[QUESTION] Sharing a Python cudf, or better, dask-cudf?

lmeyerov commented 3 years ago

Hi @trxcllnt & team!

Curious if any pointers on this. Ultimately, we're trying to setup a basic ~LRU over Python-managed dask-cudf objects (raw ddf or published) and have node do reads+writes with it. That's probably too big a leap for now, but I'm wondering if we can do something in the near term by scoping down to just CUDA IPC + cudf, or something similar?

Ultimate ideal case: multi-gpu dask

Ideally for the read direction, for example:

Dask-based Python publish:

ddf = dask.dataframe....
client.persist(ddf)
client.publish_dataset(xyz=ddf)

Dask-based JS load:

var ddf = nodeDaskCudf.getDataset('xyz'); // does not exist
var gdf = ddf.compute(); // does not exist
var arr = ddf.toArrow();

Near-term workaround via cudf + CUDA IPC

So I'm wondering: If we scoped down to python cudf <> node cudf, would this become doable, say via CUDA IPC?

Ex: Read direction

Python cudf pointer publish:

ddf = dask.dataframe....
gdf = client.compute(ddf)
handle : str = gdf.get_ipc_handle() # RMM / UCX basically do this already afaict
request.post(f'/nodejs/?handle={handle})

JS cudf readback:

function cb(handle) {
   var gdf = cudf.fromIPCHandle(handle); // ???
   var arr = gdf.toArrow();
}

trxcllnt commented 3 years ago

@lmeyerov we don't have deserialization/unpickling of the Python IPC data structures yet, but with a bit of effort it can be done with CUDA IPC primitives. The modules/demo/ipc folder has a few examples, but the key bits are here:

This example is sharing the raw buffers via CUDA IPC, but with a bit more metadata from Python you could construct Series of the correct Arrow type from each set of buffers via Series.new({ type: <type>, data: dataFromIPC, nullMask: maskFromIPC }).

Alternatively we could write bindings to read Arrow IPC data already on device, similar to Python's GpuArrowReader. This uses the Arrow C++ MessageReader + CUDABufferReader. Currently you'd have to serialize the table to a host buffer, copy host to device, then export the device buffer via CUDA IPC, but we could add a GpuArrowWriter in cuDF to avoid this step.

lmeyerov commented 3 years ago

Great, yeah I was looking those, and indeed, was trying to figure out if this would make more sense as a collection of fat pointers or via a GPU readback! Agreed that Python passing a dict of IPC handles + arrow schema seems more friendly & predictable for now: makes fewer impl assumptions, just arrow schema + per-col IPC handles. (And I believe CUDA handles IPC handle GC via client bindings tying them to lang GCs)

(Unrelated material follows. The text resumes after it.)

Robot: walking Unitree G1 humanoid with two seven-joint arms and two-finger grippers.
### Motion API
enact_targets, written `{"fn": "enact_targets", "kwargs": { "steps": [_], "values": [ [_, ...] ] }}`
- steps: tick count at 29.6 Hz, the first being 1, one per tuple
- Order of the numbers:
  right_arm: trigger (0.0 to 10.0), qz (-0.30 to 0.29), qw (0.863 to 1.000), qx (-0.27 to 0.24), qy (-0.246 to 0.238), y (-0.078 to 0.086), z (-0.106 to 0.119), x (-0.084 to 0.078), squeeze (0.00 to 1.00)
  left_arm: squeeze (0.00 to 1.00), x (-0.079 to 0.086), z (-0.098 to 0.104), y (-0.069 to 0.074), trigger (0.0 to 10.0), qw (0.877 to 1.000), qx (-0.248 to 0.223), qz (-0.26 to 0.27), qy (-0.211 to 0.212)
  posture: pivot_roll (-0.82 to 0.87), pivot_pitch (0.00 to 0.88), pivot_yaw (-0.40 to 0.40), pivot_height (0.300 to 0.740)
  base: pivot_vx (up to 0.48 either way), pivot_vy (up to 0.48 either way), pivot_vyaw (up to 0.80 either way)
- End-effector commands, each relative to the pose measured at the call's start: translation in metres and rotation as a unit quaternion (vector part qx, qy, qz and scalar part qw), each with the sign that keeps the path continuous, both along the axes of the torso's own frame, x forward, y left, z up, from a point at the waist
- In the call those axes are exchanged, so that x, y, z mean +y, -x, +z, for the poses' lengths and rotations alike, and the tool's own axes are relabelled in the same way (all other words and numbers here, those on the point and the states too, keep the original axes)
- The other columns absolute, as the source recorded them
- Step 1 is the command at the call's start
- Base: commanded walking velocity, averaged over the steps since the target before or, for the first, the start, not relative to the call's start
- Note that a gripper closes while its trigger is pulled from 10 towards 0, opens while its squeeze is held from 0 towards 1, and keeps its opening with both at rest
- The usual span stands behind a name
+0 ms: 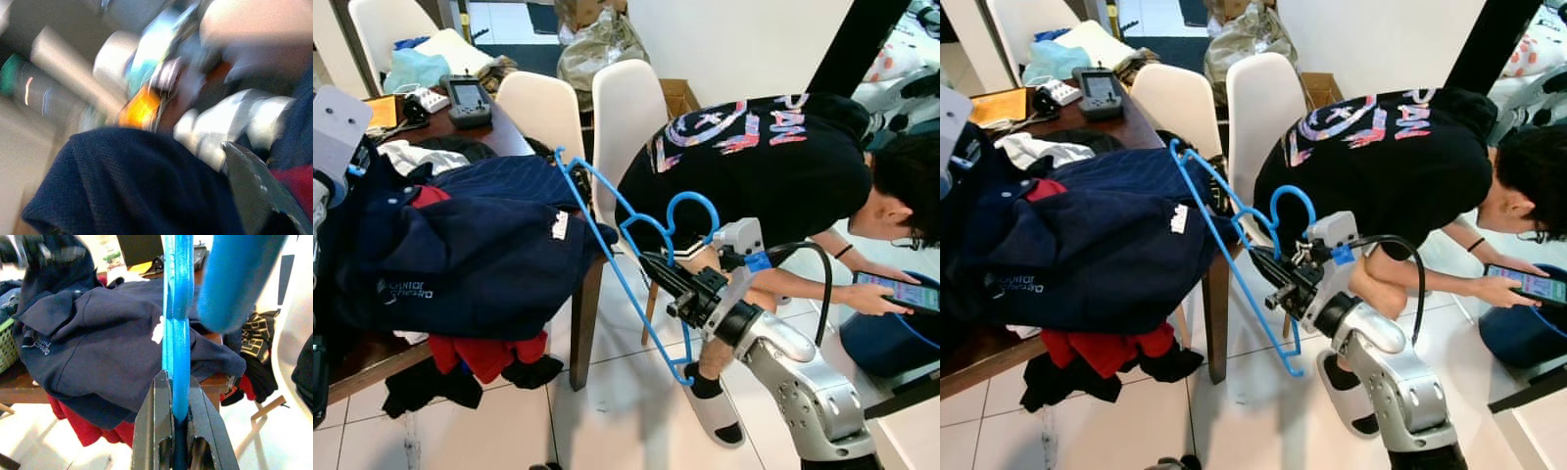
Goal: Hang hanger
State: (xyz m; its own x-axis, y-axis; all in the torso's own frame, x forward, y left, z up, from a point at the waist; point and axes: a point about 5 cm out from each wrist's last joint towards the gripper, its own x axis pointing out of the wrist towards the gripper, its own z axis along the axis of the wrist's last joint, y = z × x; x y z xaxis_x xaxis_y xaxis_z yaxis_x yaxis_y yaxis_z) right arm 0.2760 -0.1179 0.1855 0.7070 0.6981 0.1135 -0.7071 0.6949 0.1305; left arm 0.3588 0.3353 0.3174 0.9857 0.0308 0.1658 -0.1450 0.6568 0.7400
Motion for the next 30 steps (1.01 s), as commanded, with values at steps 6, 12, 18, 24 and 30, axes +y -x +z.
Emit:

-- The examples show getting 1 IPC handle per cudf column, yet the JS arrow constructor wants a nullMask too. What would happen there? I'm not sure what happens if python did something like sliced_gdf = cudf.DataFrame(...)[:20] or had NaNs and tried sharing, what'd be the data vs mask cols? And to do safely, should we also concretize somehow?

-- What about the reverse direction? The initial focus here is Python -> JS <> JS, so Python can be our source of truth, but would be helpful to go the other way (JS -> Python), with the bonus of also revealing how to do JS <> JS

-- Sanity check: For the above, that'd be Series.new via SeriesProps @ https://github.com/rapidsai/node-rapids/blob/main/modules/cudf/src/series.ts#L50 ?

trxcllnt commented 3 years ago

And I believe CUDA handles IPC handle GC via client bindings tying them to lang GCs

CUDA will clean these up on shutdown, otherwise you'll be at the whim of JS's GC. If you let the IpcMemory instance go out of scope, the C++ Finalize method will close the CUDA IPC handle. That's not necessarily deterministic, so you should close it explicitly via ipcMem.close() if Python needs to do something else with the underlying buffers.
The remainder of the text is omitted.